Tasting Notes: Made with a blend of grape varieties, it has luscious, sweet floral and citrus notes on the nose, which continue onto the palate for a clean and elegant finish. It is a perfect spirit to use as a base for cocktails, served neat, or incorporated into culinary recipes. 

Luxury Experience was "in the kitchen and behind the barTM" to create a series of inviting cocktail and culinary recipes to inspire your palate. 

Luxury Experience - Cocktail and Culinary Recipes 

The Cocktail Recipes
Luxury Experience - Rose Pisco Sour
Luxury Experience - Café Coco Loco 

The Culinary Recipe
Luxury Experience - Mountain High Mussels

Cocktail Recipes 

The Pisco Sour is the most famous Pisco cocktail. American Victor Morris created this now iconic drink in Peru in 1916. A recipe for a Macchu Pisco - Pisco Sour is listed below.  

Macchu Pisco - Pisco Sour
Yield: 1 Cocktail
Glass: 6-Ounce Cocktail Glass 

Cocktail Ingredients 

2.5 
Ounces 
Macchu Pisco La Diablada Pisco Acholado 
0.5 
Ounce 
Simple Syrup 
0.75 
Ounce 
Lemon Juice 
  

Bitters 
1 

Egg White

Method for the Cocktail: In a cocktail shaker filled with ice, combine egg white, pisco, simple syrup, and lemon juice. Cover, shake vigorously for 15 seconds, and strain into a 6-ounce glass. Top with a few drops of bitters.
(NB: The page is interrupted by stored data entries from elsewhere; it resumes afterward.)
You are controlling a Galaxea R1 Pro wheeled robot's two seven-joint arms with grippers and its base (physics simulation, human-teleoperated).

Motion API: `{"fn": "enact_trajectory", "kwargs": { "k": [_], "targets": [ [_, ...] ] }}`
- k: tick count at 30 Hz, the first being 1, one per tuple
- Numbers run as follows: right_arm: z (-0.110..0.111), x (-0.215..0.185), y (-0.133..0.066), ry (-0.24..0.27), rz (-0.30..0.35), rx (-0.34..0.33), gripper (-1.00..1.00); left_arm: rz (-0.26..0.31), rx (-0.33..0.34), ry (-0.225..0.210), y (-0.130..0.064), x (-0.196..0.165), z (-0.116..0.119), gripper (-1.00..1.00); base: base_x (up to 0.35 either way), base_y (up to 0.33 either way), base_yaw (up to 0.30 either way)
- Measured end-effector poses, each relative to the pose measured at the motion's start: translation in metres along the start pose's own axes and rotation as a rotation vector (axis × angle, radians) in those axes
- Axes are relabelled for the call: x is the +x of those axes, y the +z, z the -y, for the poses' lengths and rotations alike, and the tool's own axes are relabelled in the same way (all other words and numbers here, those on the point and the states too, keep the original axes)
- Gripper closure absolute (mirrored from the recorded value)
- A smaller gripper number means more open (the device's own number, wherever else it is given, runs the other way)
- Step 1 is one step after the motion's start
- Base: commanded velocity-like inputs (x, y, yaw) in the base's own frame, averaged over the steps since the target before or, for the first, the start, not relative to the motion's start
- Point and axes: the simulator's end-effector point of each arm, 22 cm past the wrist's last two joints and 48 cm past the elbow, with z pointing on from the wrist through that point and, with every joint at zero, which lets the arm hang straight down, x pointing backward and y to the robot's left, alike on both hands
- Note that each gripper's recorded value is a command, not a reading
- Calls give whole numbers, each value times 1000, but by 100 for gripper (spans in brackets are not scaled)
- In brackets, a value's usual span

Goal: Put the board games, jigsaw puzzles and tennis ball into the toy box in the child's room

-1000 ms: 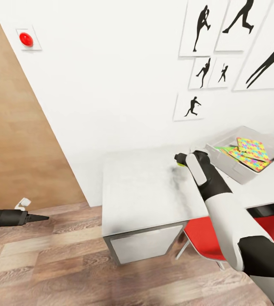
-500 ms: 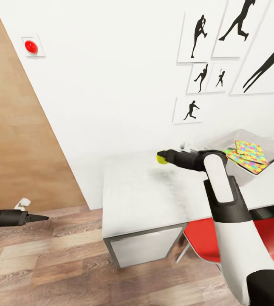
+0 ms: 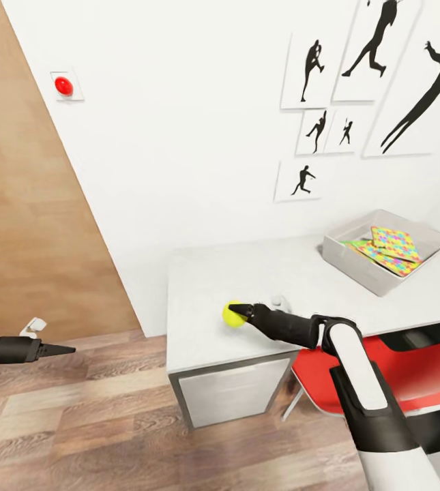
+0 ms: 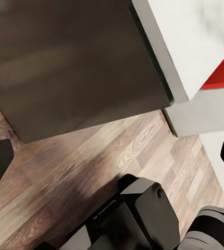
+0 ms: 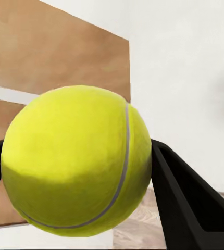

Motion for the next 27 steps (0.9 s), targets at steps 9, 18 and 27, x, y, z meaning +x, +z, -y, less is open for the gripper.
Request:
{"fn": "enact_trajectory", "kwargs": {
  "k": [9,18,27],
  "targets": [
    [9,49,-1,68,-52,-32,100,9,-1,10,-4,-4,4,-100,-43,2,0],
    [6,82,-3,104,-92,-68,100,19,-1,21,-9,-8,9,-100,-140,17,0],
    [-27,110,13,50,-133,-119,100,28,-2,31,-13,-12,14,-100,-63,1,0]
  ]
}}
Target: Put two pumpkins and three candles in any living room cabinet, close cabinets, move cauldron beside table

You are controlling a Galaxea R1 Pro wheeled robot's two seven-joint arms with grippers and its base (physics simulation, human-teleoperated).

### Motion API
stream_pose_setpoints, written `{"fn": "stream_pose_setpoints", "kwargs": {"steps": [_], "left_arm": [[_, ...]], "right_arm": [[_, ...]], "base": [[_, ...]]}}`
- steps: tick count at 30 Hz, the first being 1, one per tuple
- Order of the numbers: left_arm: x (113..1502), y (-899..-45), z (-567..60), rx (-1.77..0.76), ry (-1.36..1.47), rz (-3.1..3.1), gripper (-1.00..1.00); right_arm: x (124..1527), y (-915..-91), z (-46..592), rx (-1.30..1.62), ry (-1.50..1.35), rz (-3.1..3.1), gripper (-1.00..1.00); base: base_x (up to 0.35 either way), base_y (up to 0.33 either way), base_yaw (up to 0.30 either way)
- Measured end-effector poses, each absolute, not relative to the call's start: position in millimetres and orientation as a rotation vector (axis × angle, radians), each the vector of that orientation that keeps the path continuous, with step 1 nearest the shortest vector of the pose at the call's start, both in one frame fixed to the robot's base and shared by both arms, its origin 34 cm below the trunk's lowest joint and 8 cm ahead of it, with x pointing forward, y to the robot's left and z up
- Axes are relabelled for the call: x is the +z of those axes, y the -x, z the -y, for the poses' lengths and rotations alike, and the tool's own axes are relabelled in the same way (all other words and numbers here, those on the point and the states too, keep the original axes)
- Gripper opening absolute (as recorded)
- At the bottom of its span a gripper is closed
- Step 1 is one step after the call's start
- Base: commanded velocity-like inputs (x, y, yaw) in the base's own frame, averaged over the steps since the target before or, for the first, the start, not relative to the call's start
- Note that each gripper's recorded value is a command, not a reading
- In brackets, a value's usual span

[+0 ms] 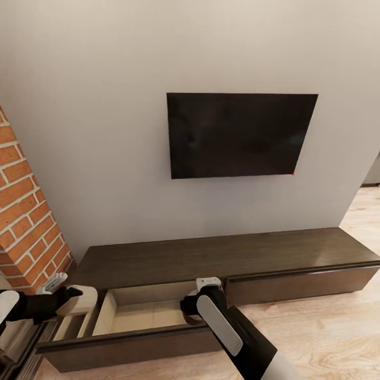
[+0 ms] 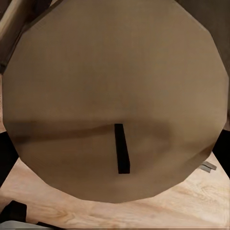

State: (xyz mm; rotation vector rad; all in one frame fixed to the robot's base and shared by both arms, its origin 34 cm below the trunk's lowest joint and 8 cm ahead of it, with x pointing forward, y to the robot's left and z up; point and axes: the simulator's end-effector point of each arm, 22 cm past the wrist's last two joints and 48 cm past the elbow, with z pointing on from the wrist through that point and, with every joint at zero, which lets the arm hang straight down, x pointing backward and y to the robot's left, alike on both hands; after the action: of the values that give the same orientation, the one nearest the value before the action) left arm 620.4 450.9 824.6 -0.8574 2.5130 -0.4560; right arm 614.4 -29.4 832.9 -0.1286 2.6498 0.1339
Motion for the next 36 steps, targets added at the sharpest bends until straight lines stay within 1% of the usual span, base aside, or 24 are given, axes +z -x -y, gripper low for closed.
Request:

To celebrate its long history and style, we adapted the recipe for Macchu Pisco's Pisco Sour and created Luxury Experience - Rose Pisco Sour to play up the floral elegance of Macchu Pisco La Diablada Pisco Acholado. Although we love the look of this drink served in a chilled vintage hollow-stem champagne glass, it looks equally as inviting served in a chilled Martini glass.  
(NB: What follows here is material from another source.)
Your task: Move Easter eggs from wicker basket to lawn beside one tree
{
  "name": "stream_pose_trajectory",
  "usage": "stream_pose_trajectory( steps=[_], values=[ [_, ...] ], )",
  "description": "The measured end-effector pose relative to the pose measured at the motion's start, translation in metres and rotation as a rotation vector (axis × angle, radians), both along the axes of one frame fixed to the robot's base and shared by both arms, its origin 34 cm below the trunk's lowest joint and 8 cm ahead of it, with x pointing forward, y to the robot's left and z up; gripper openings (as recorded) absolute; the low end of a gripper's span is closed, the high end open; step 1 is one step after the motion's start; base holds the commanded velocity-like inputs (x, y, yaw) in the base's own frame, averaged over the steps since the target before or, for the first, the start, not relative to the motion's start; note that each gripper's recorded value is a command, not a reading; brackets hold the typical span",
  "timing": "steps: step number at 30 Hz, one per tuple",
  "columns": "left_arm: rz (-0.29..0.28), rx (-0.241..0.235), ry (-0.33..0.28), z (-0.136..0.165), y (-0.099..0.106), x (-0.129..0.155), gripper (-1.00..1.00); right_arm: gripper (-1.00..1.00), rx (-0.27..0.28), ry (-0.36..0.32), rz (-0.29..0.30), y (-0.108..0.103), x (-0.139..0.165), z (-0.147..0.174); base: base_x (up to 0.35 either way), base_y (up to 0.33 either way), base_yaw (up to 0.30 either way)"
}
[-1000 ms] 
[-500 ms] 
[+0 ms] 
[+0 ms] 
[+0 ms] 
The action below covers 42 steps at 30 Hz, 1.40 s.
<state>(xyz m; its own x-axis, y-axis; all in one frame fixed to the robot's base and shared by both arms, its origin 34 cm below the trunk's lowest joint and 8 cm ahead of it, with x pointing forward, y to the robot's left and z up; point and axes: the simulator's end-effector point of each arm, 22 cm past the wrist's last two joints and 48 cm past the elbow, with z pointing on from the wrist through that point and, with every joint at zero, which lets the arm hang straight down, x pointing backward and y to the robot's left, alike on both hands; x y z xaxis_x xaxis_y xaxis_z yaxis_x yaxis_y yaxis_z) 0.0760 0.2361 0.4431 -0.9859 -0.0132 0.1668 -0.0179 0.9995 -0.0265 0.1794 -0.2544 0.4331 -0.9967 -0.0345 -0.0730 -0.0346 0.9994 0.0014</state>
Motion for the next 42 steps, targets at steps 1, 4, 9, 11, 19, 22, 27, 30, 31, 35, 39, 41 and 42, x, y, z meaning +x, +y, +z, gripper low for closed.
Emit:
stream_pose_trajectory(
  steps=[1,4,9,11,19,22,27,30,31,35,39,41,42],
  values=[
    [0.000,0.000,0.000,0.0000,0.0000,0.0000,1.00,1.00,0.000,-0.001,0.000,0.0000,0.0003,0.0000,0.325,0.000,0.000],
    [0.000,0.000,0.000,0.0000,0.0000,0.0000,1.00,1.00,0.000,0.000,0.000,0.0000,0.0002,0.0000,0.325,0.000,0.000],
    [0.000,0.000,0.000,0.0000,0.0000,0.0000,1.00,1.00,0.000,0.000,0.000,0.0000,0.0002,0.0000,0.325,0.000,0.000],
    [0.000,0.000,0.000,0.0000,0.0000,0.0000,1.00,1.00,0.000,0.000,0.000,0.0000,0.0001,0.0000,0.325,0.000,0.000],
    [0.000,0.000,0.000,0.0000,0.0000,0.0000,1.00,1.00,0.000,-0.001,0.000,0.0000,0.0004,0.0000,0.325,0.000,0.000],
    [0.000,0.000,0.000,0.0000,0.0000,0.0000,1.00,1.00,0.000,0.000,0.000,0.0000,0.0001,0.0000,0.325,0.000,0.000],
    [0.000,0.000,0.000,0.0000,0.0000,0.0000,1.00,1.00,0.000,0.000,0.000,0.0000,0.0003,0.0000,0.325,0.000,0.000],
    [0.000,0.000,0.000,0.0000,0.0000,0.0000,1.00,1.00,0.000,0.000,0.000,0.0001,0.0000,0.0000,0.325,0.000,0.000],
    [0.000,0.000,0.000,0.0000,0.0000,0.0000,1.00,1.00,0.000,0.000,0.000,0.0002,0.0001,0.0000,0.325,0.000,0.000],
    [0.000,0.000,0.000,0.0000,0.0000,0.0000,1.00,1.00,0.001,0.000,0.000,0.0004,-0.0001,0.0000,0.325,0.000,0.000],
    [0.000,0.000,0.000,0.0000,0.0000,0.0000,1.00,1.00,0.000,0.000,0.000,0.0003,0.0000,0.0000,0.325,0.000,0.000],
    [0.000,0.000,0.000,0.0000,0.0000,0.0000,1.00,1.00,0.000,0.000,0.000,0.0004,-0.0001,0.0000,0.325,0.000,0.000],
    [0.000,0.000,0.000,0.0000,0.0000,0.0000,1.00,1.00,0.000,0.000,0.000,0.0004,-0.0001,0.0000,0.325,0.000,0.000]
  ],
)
Luxury Experience - Rose Pisco Sour - photo by Luxury Experience

Luxury Experience - Rose Pisco Sour
Yield: 1 Cocktail
Glass: Chilled Hollow Stem Champagne Glass or Martini Glass 

Cocktail Ingredients 

2.25 
Ounces
Macchu Pisco La Diablada Pisco Acholado 
1.00 
Ounces 
Rose Syrup 
0.75
Ounce 
Lemon Juice 
1 
Dash 
1 
  
Egg White
4

 

Ice Cubes

Method for the Cocktail: Chill glass. In a mixing glass, add ingredients and 4 ice cubes. Shake until metal shaker is frosty and ice is incorporated into the cocktail. Strain into chilled glass.
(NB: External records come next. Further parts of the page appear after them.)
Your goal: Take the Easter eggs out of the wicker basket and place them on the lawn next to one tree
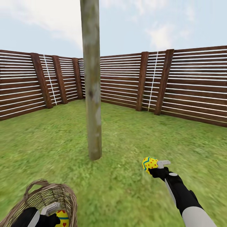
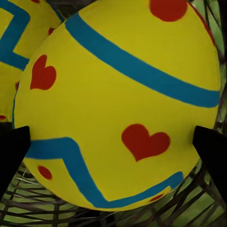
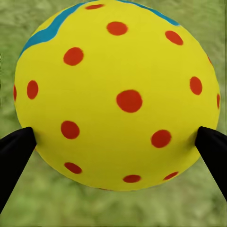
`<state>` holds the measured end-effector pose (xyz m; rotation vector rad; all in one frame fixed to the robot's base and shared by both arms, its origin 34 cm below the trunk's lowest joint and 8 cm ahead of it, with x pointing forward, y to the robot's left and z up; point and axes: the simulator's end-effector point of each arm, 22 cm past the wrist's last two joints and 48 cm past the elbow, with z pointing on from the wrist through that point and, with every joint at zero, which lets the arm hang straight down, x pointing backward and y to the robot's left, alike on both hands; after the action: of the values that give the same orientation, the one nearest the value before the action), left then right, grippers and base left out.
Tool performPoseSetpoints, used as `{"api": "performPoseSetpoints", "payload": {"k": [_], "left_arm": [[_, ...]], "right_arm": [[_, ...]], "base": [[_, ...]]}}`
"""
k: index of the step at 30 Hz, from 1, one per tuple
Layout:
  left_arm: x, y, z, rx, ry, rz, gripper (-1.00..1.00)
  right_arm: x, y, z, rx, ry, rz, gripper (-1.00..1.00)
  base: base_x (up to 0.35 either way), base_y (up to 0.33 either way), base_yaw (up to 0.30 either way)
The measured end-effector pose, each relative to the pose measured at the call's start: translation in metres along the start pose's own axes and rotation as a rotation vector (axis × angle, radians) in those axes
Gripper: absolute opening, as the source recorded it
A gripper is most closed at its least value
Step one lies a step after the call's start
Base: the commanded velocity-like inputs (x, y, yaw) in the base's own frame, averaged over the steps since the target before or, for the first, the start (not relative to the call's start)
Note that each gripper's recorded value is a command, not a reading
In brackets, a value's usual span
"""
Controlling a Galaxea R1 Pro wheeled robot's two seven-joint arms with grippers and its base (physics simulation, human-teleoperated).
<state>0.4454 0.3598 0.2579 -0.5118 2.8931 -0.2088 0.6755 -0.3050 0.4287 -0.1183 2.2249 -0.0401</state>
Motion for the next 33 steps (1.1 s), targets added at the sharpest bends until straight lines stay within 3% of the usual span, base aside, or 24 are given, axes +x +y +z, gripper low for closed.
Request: {"api": "performPoseSetpoints", "payload": {"k": [11,14,15,17,19,23,28,33], "left_arm": [[-0.015,-0.005,-0.016,0.015,-0.048,0.001,-1.0],[-0.026,-0.007,-0.025,0.023,-0.075,0.006,-1.0],[-0.032,-0.005,-0.03,0.019,-0.088,0.009,-1.0],[-0.067,-0.015,-0.056,0.028,-0.171,0.041,-1.0],[-0.081,-0.033,-0.08,0.058,-0.182,0.055,-1.0],[-0.093,-0.037,-0.098,0.061,-0.212,0.067,-1.0],[-0.078,-0.024,-0.091,0.041,-0.168,0.053,-1.0],[-0.079,-0.027,-0.096,0.051,-0.177,0.051,-1.0]], "right_arm": [[-0.023,-0.004,-0.015,0.006,-0.041,0.001,-1.0],[-0.019,-0.014,-0.02,0.021,-0.009,-0.013,-1.0],[-0.017,-0.019,-0.021,0.036,0.007,-0.041,-1.0],[-0.001,-0.02,-0.021,0.046,0.053,-0.079,-1.0],[0.026,-0.016,-0.018,0.034,0.111,-0.08,-1.0],[0.037,-0.012,-0.02,0.027,0.139,-0.076,-1.0],[0.039,-0.008,-0.024,0.021,0.143,-0.07,-1.0],[0.04,-0.007,-0.029,0.018,0.147,-0.069,-1.0]], "base": [[0.0,0.0,0.0],[0.0,0.0,0.0],[0.0,0.0,0.0],[0.0,0.0,0.0],[0.0,0.0,0.0],[-0.043,0.0,0.0],[-0.164,0.0,0.0],[-0.225,0.0,0.0]]}}
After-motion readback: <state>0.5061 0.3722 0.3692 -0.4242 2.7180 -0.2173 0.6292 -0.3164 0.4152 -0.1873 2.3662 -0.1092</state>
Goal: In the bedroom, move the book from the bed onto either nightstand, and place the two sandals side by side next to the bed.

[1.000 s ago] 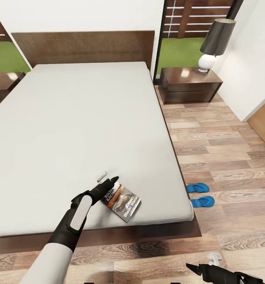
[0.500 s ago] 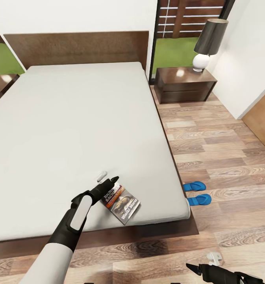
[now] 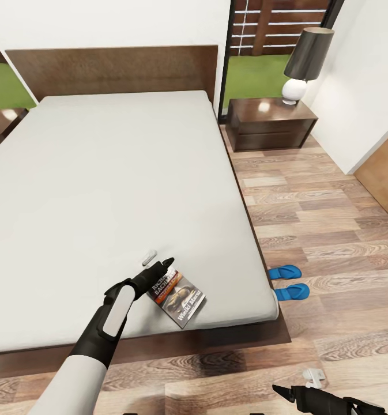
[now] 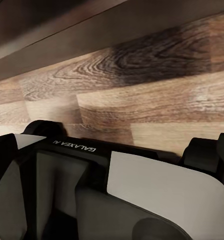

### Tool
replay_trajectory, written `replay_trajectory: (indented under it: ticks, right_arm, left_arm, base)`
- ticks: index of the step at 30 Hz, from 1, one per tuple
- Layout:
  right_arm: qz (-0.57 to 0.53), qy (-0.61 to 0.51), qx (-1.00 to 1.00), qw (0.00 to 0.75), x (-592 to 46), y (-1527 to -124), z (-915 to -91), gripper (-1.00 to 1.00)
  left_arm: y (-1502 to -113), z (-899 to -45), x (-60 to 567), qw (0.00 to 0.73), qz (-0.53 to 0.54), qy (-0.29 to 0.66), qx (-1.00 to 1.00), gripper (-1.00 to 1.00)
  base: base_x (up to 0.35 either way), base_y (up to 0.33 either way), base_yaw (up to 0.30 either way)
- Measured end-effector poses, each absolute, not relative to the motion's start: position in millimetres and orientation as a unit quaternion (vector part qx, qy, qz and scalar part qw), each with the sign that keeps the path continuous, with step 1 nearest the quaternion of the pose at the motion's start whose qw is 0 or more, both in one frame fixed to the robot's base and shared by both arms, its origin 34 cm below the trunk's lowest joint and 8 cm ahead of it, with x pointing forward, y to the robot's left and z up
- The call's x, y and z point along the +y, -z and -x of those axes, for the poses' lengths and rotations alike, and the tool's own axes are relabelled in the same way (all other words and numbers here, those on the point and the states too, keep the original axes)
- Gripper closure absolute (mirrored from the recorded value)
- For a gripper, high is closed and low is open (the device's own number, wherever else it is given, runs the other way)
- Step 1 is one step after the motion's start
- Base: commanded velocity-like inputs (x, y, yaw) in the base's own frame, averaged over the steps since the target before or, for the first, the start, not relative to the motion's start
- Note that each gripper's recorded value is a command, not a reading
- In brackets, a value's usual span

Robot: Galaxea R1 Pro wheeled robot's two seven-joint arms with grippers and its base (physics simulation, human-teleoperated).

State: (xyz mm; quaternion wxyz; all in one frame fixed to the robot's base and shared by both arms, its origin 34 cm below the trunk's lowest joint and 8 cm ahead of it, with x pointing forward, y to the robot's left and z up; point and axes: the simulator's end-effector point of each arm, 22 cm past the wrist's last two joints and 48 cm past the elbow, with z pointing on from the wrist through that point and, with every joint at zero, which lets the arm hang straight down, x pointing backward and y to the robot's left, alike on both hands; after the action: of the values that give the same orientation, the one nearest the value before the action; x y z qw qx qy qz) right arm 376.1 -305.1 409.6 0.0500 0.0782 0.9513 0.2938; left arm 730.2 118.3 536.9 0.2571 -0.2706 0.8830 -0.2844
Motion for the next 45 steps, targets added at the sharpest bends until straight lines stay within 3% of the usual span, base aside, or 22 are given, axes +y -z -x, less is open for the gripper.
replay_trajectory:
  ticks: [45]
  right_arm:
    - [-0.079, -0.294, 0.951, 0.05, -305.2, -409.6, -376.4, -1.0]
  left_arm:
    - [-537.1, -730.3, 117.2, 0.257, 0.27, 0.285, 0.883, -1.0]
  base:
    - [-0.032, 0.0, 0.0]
Watch the video on how to mix the Luxury Experience - Rose Pisco Sour - https://youtu.be/nSp7bX5x1IY 

Luxury Experience - Café Coco Loco is a refreshing iced-espresso based cocktail made with Macchu Pisco La Diablada Pisco Acholado, Crème of Coconut, Fee Brothers Aztec Chocolate Bitters, and topped with Skim Milk froth. It is so good and easy to make remember the combination 2-2-2-2-2 that its loco (crazy)! Perfect for summertime relaxing, it has the just the right sweetness that it also makes an excellent after-dinner cocktail to serve in place of a dessert.

Luxury Experience - Cafe Coco Loco - photo by Luxury Experience

Luxury Experience - Café Coco Loco
Yield: 1 Cocktail
Glass: Highball Glass

Cocktail Ingredients

2
Ounces
Macchu Pisco La Diablada Pisco Acholado 
2 
Ounces 
Espresso 
2

Tablespoons

Crème of Coconut (sweetened coconut milk) 
2 
Dashes 
2 
Ounces 
Skim Milk, to froth (optional) 



Ground Cinnamon, to dust froth (optional)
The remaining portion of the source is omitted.